From The Sunday London Times
Barack Obama means change – except on torture
A bid to carry on prosecuting a man who had been tortured under Bush even though his tormentors knew him to be innocent chills the marrow
Andrew Sullivan
There is no longer any doubt that torture was used against prisoners at Guantanamo Bay under George W Bush. The president’s own appointee who headed the military commissions, Susan Crawford, said so in January this year.
The torture was not of the sadistic comic-book type; it was rather the torture that destroys the soul and the body without leaving any physical marks: countless days and nights of sleep deprivation, freezing or heating naked prisoners, shackling and tying them in stress positions, taking people to the edge of dying by drowning, sexual abuse. The Bush administration argued that these were the only ways to get vital intelligence and that they were carried out only on the “worst of the worst”. And so the debate is about whether torture is moral and whether it works.

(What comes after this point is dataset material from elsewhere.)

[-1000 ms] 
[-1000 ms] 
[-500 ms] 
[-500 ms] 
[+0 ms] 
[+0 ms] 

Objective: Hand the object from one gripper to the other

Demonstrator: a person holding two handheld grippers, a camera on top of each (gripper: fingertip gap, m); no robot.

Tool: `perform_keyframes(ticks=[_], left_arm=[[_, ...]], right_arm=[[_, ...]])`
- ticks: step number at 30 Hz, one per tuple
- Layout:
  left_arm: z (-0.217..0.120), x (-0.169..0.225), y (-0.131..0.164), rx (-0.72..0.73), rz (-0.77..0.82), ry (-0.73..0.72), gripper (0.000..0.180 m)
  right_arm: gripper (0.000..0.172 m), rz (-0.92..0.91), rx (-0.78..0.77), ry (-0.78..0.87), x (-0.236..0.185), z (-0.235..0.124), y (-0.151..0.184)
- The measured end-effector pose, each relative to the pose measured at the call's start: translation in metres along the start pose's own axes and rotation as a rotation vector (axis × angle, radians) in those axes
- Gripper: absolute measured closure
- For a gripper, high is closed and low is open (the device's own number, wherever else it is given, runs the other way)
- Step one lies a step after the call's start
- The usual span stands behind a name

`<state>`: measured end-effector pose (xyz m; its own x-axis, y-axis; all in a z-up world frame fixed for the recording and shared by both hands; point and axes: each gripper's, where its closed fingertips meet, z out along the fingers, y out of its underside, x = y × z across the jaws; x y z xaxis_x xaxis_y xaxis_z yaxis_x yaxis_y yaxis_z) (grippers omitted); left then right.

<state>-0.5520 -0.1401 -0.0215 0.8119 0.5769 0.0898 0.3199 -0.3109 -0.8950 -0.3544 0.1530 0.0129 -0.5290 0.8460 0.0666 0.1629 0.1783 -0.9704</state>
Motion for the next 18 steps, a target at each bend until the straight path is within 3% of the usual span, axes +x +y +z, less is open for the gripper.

There is, however, another danger of using torture, especially against people captured in distant places with scarcely any evidence against them: torture risks becoming the means to determine guilt or innocence. And if you have captured an innocent man and tortured him only to find he is innocent after all, what do you do then? Does Dick Cheney, the former vice-president, admit that many of these victims were not “the worst of the worst” but simply innocents caught in the wrong place at the wrong time and tortured nonetheless?
Until now, this scenario has only been a fear. Now we know it was a reality. An astonishing, and largely ignored, judicial ruling issued on September 17 in the case of one Fouad al-Rabiah told us that the US government knowingly tortured an innocent man to procure a false confession.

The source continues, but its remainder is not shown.